After lengthy and intense debate, the Work Health and Safety Bill 2019 (WA) (WHS Bill) was passed by the Western Australian Parliament, on 3 November 2020. It is anticipated the WHS Bill will receive royal assent shortly. However it is expected that most provisions of the WHS Bill will not come into effect until the second half of 2021 or possibly even 2022.

This Insight focuses on the key changes under the WHS Bill compared to the existing Occupational Safety and Health Act 1984 (WA) (OSH Act), Mines Safety and Inspection Act 1994 (WA) (MSI Act) and other safety legislation, and provides some practical tips for businesses in WA in preparation for the new laws. 

Overview and key changes

The WHS Bill will consolidate workplace safety under a single act covering all WA workplaces, replacing the OSH and MSI Acts. It largely adopts the Model WHS Law that is now in place, with minor variations, at the Commonwealth level and all States and Territories apart from Victoria. So many businesses operating nationally will be familiar with the key concepts. 

Industrial Relations Minister Bill Johnston (the Minister) has said that the WHS Bill “reflects the social obligations and responsibilities the community now expects from companies and their senior management, including that mental health and wellbeing needs to be considered alongside physical safety”.

Among the key changes introduced by the WHS Bill are:

  • Duty of care: broader duty of care imposed on a PCBU (Person Conducting Business or Undertaking) replacing the concept of an ‘employer’. A PCBU must ensure, so far as is reasonably practicable, the health and safety of workers of the PCBU and those who are influenced or directed by the PCBU. PCBU is defined to include organisations other than traditional corporations, such as sole traders, charities, partnerships, and other entities.

  • Duty to ’Workers’: the concept of ‘worker’ is broader than ‘employee’ and extends to volunteers, contractors, subcontractors, apprentices, labour hire and secondees. In practice the existing legislation covers most of those ‘non-employee’ categories, but the broader concept of ’worker’ means there is now no doubt a business will have duties to all people working ‘in’ or ‘for’ it, regardless of how their work is structured.

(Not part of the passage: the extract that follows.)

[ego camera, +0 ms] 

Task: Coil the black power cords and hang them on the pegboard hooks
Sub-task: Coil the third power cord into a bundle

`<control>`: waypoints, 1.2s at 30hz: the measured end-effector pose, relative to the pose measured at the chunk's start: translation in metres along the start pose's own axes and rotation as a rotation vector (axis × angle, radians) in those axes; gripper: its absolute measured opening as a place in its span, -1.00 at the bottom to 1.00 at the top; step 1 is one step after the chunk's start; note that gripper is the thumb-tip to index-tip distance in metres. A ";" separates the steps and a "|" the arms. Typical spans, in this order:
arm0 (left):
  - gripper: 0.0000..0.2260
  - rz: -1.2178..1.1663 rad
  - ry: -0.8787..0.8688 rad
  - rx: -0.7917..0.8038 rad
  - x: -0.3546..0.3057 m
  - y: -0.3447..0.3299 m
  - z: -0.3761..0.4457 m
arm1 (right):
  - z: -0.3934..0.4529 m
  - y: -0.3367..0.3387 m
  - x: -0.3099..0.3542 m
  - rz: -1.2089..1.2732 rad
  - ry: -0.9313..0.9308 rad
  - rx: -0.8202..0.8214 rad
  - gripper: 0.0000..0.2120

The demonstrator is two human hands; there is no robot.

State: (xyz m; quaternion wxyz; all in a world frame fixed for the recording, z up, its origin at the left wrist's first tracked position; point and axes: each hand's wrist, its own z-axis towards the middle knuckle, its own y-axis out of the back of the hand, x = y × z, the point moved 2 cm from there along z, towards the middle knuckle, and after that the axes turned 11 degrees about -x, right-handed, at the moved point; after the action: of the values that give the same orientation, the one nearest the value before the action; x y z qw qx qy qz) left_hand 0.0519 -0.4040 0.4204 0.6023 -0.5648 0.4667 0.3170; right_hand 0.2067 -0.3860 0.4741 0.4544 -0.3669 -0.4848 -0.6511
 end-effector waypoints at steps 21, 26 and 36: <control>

  • Duty to consult, co-operate and co-ordinate: a PCBU must consult, co-operate and co-ordinate with other PCBUs who also have a duty in relation to the same activities. For example, a wide range of business relationships, such as principal contractor to sub-contractor relationships, mining operators and their service providers, joint ventures, supply of equipment or materials, and other business arrangements must ensure all parties engage in this consultation.

    A model of a larger business (e.g. a mining operator) simply directing a smaller business (e.g. a maintenance contractor) to comply with certain safety systems or procedures will not be adequate, if this means there is no genuine consultation, co-operation etc between those businesses.

  • Consultation with workers: a PCBU must consult workers who carry out work for the business or undertaking and who are directly affected by health and safety matters.   With the broad definition of worker, this means that a PCBU must consult with anyone who carries out work for the business or undertaking, whether this be contractors, subcontractors and their employees.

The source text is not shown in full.